|"A word fitly spoken is like apples of gold in settings of silver."|
A Word Fitly Spoken
I have this friend.
She came to me in my time of need.
I had just found out I was pregnant, yet again, and I was still stunned by the news.
I wasn't excited or happy yet.
I was scared, overwhelmed, and feeling very uncertain at the task of it all.
You see, I like to be in control.
I like all my ducks to be in a row.
I thought I had our life all figured out.
Then I realized that God had different plans for us.
I wasn't sure how I felt about God's plan.
I thought I had it all figured out, calculated properly, and this was not. in. my. plan.
We kept the news secret for 3 months.
We didn't tell our families, we didn't tell our kids, we only talked about it with our doctor.
But I needed to tell someone.
One day in nursery I was talking to a friend.
And I could tell she was the one.
The way she talked, the sweet way about her, her calm and wise way about her intrigued me.

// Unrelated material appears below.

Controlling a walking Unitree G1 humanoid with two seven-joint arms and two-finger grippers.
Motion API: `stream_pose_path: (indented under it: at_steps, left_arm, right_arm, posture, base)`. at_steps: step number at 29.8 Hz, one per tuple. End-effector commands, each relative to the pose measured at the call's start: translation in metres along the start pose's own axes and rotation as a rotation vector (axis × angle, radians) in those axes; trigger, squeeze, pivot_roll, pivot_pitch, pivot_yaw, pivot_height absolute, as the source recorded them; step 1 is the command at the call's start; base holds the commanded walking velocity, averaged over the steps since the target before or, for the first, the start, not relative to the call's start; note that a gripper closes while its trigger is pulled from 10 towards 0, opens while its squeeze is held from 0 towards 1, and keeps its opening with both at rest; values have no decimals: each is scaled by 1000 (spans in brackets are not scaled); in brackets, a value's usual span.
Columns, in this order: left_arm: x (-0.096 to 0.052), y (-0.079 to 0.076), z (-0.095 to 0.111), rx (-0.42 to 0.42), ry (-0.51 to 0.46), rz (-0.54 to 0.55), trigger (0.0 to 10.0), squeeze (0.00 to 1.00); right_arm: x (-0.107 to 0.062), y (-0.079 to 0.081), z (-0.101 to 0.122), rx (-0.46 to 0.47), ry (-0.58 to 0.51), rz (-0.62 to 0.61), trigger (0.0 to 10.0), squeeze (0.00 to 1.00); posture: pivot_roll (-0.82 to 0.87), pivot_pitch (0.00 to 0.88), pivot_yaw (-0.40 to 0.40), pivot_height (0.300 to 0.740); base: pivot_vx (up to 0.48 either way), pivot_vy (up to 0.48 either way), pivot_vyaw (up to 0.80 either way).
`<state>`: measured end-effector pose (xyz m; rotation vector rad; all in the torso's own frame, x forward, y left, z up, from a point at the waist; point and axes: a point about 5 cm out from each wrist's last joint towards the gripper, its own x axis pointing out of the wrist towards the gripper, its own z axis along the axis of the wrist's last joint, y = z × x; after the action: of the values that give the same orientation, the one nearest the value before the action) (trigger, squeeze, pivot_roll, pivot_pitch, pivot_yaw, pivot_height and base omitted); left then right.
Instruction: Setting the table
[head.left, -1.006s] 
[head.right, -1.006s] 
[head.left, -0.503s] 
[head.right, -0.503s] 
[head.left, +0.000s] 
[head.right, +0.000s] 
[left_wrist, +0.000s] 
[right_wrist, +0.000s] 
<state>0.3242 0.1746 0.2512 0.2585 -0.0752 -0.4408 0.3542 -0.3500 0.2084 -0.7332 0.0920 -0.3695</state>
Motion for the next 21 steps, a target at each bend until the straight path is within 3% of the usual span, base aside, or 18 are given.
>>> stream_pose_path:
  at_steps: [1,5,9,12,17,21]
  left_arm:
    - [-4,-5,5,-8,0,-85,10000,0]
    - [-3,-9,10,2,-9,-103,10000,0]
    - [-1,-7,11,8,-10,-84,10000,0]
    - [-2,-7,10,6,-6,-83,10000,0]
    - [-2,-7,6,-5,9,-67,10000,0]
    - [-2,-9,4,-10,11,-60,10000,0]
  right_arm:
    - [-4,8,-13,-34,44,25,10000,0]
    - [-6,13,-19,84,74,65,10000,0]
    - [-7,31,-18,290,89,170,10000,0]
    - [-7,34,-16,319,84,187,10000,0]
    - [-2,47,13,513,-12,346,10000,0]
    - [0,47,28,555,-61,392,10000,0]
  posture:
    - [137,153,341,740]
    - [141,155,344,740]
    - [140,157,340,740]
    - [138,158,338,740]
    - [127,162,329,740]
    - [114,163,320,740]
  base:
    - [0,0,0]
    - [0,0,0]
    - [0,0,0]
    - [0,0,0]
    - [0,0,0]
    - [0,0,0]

Later that day I emailed her.
And I told her my news.
It was one of the first times I let someone know.
Even though she couldn't see me, tears were pouring down.
I told her my fears, my anxiety, and how upset I was about being upset.

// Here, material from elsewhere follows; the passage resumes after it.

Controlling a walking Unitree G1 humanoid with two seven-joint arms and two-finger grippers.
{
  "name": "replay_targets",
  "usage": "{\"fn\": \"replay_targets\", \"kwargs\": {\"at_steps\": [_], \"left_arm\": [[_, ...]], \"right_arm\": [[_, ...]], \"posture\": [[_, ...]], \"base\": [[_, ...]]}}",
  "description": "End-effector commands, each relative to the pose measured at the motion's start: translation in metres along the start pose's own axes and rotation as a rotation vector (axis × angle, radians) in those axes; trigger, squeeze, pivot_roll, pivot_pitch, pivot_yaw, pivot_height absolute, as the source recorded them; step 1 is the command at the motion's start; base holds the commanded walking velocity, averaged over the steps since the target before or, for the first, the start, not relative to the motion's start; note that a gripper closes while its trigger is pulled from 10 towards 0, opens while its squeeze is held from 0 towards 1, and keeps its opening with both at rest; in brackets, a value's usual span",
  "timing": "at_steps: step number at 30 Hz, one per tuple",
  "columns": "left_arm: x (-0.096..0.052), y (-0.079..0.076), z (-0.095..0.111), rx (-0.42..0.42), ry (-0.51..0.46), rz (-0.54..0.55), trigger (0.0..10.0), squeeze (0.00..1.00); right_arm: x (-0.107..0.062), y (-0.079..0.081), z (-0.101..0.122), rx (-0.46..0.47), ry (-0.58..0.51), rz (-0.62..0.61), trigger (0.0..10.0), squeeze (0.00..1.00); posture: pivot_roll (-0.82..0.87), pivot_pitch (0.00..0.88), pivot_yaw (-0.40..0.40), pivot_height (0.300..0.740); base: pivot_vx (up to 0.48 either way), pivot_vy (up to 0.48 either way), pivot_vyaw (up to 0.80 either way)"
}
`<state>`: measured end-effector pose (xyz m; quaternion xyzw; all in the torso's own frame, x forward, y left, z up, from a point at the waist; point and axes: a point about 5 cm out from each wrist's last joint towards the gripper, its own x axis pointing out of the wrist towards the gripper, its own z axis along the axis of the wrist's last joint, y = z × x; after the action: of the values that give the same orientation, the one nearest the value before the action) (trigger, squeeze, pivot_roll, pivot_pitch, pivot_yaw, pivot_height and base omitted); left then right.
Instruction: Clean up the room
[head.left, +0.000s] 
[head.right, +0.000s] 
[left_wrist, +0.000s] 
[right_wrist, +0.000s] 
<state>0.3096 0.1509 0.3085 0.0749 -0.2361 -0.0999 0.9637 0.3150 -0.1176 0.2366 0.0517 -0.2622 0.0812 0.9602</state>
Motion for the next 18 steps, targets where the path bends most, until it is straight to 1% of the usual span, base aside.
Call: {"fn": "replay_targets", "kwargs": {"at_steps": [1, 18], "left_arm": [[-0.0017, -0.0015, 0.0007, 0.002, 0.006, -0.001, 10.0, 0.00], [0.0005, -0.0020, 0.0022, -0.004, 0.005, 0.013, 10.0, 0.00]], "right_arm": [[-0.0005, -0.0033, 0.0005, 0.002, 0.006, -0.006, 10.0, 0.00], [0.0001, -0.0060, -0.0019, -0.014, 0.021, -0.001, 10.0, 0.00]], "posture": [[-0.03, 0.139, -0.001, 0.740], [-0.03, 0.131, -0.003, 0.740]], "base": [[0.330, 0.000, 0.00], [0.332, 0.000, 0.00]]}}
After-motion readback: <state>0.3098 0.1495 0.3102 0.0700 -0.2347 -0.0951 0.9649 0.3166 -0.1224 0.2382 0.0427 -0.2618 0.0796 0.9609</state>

I knew that this gift God had given us was special.
I knew in my head I should be happy.
But my heart was still unsure.
This was all she said, "Kristi, I am going to be happy for you."
You see she knew.
She also went through a similar experience and a friend encouraged her.
Her words were apples of gold in settings of silver.
I didn't have the strength to be happy yet.
But here, a fellow sister in Christ was willing to be happy for me until I was there.
She offered to pray for me.
She offered to be a help to me.
Sometimes we don't realize that a simple smile, a kind word, a positive thought, can reach the deepest sorrow.
That small phrase of positivity and encouragement got me through the first trimester of my pregnancy.
It gave me the courage to tell other friends about my pregnancy.
You see, I was so afraid to tell my friends for fear of judgment.
Thank you sweet Abby.
I will always remember your grace extended towards me!
Your words encouraged me so much.
You helped me find my joy, and now it is overflowing!!!
We may not have it all together, but together we have it all!